CBO Projections Show Water Trust Fund Trends Diverging Sharply

As part of its updated Budget and Economic Outlook release this week, the nonpartisan Congressional Budget Office updated its ten-year baseline projections for the Harbor Maintenance Trust Fund and the Inland Waterways Trust Fund, and the latter is in bad shape.

Harbor maintenance. The fiscal 2020 appropriations acts provided $1.67 billion from the Harbor Maintenance Trust Fund, not quite the all-time high, but close. (From FY 2010-2017, appropriations averaged $1.0 billion per year, before rising to $1.4 billion in 2018 and almost $1.8 billion in 2019.) CBO then extrapolates that 2020 total forward, with inflation, each year, totaling $18.7 billion in spending over the ten-year 2021-2030 period.
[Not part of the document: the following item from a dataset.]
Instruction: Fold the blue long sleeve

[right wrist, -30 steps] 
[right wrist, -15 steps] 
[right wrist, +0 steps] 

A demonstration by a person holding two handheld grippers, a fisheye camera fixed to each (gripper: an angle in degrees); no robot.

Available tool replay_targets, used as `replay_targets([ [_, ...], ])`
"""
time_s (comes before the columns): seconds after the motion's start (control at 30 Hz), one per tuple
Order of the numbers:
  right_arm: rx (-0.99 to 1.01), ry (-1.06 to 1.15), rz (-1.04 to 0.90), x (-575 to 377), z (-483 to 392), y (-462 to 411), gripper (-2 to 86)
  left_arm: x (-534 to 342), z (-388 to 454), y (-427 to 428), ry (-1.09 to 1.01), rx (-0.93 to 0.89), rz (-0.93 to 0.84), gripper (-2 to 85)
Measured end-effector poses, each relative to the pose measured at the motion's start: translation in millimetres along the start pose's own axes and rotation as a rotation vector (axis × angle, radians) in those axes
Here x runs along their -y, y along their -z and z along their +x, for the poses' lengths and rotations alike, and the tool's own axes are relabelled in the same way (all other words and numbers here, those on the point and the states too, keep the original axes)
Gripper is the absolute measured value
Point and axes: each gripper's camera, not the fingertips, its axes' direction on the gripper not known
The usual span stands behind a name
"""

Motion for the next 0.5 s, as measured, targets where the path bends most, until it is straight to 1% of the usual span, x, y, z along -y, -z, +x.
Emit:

This is measured against an estimated $19.5 billion of Harbor Maintenance Tax receipts, plus the estimated $9.3 billion carryover balance from prior years at the start of 2021 (see the full backstory here). The projections call for year-end balances staying in the $9+ billion range for the remainder of the decade. (The House passed a bill three months ago that would allow the immediate spend-down of that $9 billion carryover balance, and House Democrats yesterday vowed to include that legislation in any infrastructure initiative that passes Congress this year.)

CBO January 2020 Baseline Projections for the  Harbor Maintenance Trust Fund

Millions of dollars.
FY20 FY21 FY22 FY23 FY24 FY25 FY26 FY27 FY28 FY29 FY30
Beginning-of-FY Balance 9,307 9,263 9,237 9,163 9,145 9,161 9,206 9,286 9,400 9,555 9,758
Tax Revenues and Interest 1,627 1,679 1,668 1,761 1,832 1,899 1,970 2,044 2,123 2,209 2,296
New Budget Authority -1,671 -1,705 -1,742 -1,779 -1,816 -1,854 -1,890 -1,930 -1,968 -2,006 -2,046
End-of-FY Balance 9,263 9,237 9,163 9,145 9,161 9,206 9,286 9,400 9,555 9,758 10,008

Inland waterways. In terms of cash flow, the Inland Waterways Trust Fund is a rounding error compared to the HMTF – its annual tax revenues are only a bit over $100 million per year. And the IWTF usually only works on one large project at a time (the most recent of which was Olmsted Locks and Dam on the Ohio River. By statute, the IWTF is supposed to pay half of the federal appropriations for whatever project is is working on, but Olmsted was so expensive that Congress had to adjust the share for that project to avoid bankrupting the IWTF. The next big project will be Chickamauga Locks and Dam near Chattanooga, and the 2020 appropriations law lowered the IWTF share of any funding for that project that occurs during FY 2020 down to 35 percent.

FY 2020 appropriations from the IWTF are still $131 million, versus tax receipts and interest of just $118 million. Extrapolating that spending forward with annual inflation adjustments, versus tax receipts that are estimated to be stagnant, means that CBO is now projecting the IWTF to become insolvent by 2023.

CBO January 2020 Baseline Projections for the  Inland Waterways Trust Fund

Millions of dollars.
FY20 FY21 FY22 FY23 FY24 FY25 FY26 FY27 FY28 FY29 FY30
Beginning-of-FY Balance 69 56 39 18 -7 -36 -69 -106 -147 -192 -241
Tax Revenues and Interest 118 117 116 114 113 112 111 110 109 108 108
New Budget Authority -131 -134 -137 -139 -142 -145 -148 -151 -154 -157 -160
End-of-FY Balance 56 39 18 -7 -36 -69 -106 -147 -192 -241 -293

What to do? Congress could lower the IWTF share of Chickamauga still lower, or they could increase the barge diesel fuel taxes that support the IWTF yet again (they did so, via epic chicanery, five years ago), or they could take up the George W. Bush – Barack Obama proposal from OMB to replace the diesel tax with user fees.